- Exercise instructions -
Your response should give back each record exactly, word for word.

Records shown START

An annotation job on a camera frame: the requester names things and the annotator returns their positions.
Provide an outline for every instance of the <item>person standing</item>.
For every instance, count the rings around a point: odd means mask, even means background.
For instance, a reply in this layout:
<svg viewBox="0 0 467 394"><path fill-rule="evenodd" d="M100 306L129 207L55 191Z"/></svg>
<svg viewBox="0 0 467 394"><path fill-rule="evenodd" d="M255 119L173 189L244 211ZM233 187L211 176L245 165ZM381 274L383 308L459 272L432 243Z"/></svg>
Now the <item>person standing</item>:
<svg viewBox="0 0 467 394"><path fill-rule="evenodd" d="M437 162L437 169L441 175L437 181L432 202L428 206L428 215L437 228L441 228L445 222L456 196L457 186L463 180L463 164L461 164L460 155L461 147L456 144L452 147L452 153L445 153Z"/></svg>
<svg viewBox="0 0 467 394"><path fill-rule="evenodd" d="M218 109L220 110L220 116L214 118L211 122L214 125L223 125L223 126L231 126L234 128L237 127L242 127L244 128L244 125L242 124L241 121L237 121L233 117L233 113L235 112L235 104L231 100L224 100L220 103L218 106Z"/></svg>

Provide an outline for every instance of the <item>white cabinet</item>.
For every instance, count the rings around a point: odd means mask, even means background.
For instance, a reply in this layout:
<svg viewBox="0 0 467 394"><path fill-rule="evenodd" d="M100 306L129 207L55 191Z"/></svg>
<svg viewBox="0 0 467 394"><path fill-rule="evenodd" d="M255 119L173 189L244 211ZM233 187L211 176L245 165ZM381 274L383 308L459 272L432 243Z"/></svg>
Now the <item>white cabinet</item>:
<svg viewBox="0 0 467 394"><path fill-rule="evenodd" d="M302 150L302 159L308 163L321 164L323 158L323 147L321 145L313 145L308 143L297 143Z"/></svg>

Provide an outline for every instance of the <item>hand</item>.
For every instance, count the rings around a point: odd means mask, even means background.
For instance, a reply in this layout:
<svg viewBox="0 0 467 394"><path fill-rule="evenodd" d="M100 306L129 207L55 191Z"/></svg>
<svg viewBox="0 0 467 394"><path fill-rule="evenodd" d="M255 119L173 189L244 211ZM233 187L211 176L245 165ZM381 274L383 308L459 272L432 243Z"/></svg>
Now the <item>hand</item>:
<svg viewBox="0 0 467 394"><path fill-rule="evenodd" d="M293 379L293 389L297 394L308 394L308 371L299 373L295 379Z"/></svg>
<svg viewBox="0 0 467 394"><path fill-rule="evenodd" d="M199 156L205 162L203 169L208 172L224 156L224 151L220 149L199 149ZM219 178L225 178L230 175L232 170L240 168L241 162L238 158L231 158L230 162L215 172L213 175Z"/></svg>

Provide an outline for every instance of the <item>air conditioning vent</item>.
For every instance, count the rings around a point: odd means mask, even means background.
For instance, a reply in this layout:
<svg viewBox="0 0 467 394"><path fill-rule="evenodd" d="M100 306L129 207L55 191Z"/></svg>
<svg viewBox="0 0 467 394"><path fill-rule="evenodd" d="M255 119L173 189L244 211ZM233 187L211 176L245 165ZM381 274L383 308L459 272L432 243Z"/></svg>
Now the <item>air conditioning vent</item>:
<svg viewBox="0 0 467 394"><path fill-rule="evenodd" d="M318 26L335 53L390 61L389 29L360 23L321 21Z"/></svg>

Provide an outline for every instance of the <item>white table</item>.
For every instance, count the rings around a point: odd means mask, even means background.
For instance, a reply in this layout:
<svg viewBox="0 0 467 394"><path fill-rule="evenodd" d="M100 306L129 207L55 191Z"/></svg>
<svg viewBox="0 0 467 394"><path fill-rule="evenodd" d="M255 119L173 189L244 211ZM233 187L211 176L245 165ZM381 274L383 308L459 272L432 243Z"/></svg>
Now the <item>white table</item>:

Records shown END

- Result of this exercise -
An annotation job on a camera frame: the requester names things and the annotator returns their positions.
Provide an outline for every instance of the <item>person standing</item>.
For every instance, count the rings around a point: odd means mask, even means background.
For instance, a reply in this layout:
<svg viewBox="0 0 467 394"><path fill-rule="evenodd" d="M100 306L129 207L55 191Z"/></svg>
<svg viewBox="0 0 467 394"><path fill-rule="evenodd" d="M255 119L173 189L244 211ZM233 187L211 176L245 165ZM381 274L383 308L459 272L432 243Z"/></svg>
Now the <item>person standing</item>:
<svg viewBox="0 0 467 394"><path fill-rule="evenodd" d="M437 162L437 169L441 175L437 181L432 202L428 206L428 215L437 228L441 228L445 222L456 196L457 186L463 180L463 164L461 164L460 155L461 147L456 144L452 147L452 153L445 153Z"/></svg>
<svg viewBox="0 0 467 394"><path fill-rule="evenodd" d="M218 109L220 110L220 116L214 118L211 122L214 125L223 125L223 126L231 126L234 128L237 127L242 127L244 128L244 125L242 124L241 121L237 121L233 117L233 113L235 112L235 104L231 100L224 100L220 103L218 106Z"/></svg>

Provide an outline for every instance of the <item>white cabinet</item>.
For every instance, count the rings around a point: odd means mask, even means background.
For instance, a reply in this layout:
<svg viewBox="0 0 467 394"><path fill-rule="evenodd" d="M100 306L129 207L55 191Z"/></svg>
<svg viewBox="0 0 467 394"><path fill-rule="evenodd" d="M255 119L173 189L244 211ZM233 187L211 176L245 165ZM381 274L383 308L459 272L432 243Z"/></svg>
Now the <item>white cabinet</item>:
<svg viewBox="0 0 467 394"><path fill-rule="evenodd" d="M302 150L302 159L308 163L321 164L323 158L323 147L321 145L313 145L308 143L297 143Z"/></svg>

Provide an outline for every instance of the <item>hand</item>.
For every instance, count the rings around a point: odd means mask, even means background.
For instance, a reply in this layout:
<svg viewBox="0 0 467 394"><path fill-rule="evenodd" d="M100 306L129 207L55 191Z"/></svg>
<svg viewBox="0 0 467 394"><path fill-rule="evenodd" d="M255 119L173 189L244 211ZM233 187L211 176L245 165ZM381 274L383 308L459 272L432 243Z"/></svg>
Now the <item>hand</item>:
<svg viewBox="0 0 467 394"><path fill-rule="evenodd" d="M293 379L293 389L297 394L308 394L308 371L299 373L295 379Z"/></svg>
<svg viewBox="0 0 467 394"><path fill-rule="evenodd" d="M199 156L205 162L203 169L208 172L224 156L224 151L220 149L199 149ZM219 178L225 178L230 175L232 170L240 168L241 162L238 158L231 158L230 162L215 172L213 175Z"/></svg>

Provide an outline for every instance of the <item>air conditioning vent</item>.
For every instance, count the rings around a point: odd means mask, even means background.
For instance, a reply in this layout:
<svg viewBox="0 0 467 394"><path fill-rule="evenodd" d="M100 306L129 207L55 191Z"/></svg>
<svg viewBox="0 0 467 394"><path fill-rule="evenodd" d="M255 119L173 189L244 211ZM233 187L211 176L245 165ZM381 274L383 308L459 272L432 243Z"/></svg>
Now the <item>air conditioning vent</item>:
<svg viewBox="0 0 467 394"><path fill-rule="evenodd" d="M318 26L335 53L390 61L389 29L360 23L321 21Z"/></svg>

Provide an outline for every instance of the <item>white table</item>.
For every instance, count the rings around a point: odd means mask, even means background.
For instance, a reply in this layout:
<svg viewBox="0 0 467 394"><path fill-rule="evenodd" d="M100 306L129 207L55 191Z"/></svg>
<svg viewBox="0 0 467 394"><path fill-rule="evenodd" d="M255 119L173 189L244 211ZM233 187L211 176L245 165ZM381 274L383 308L459 272L432 243Z"/></svg>
Now the <item>white table</item>:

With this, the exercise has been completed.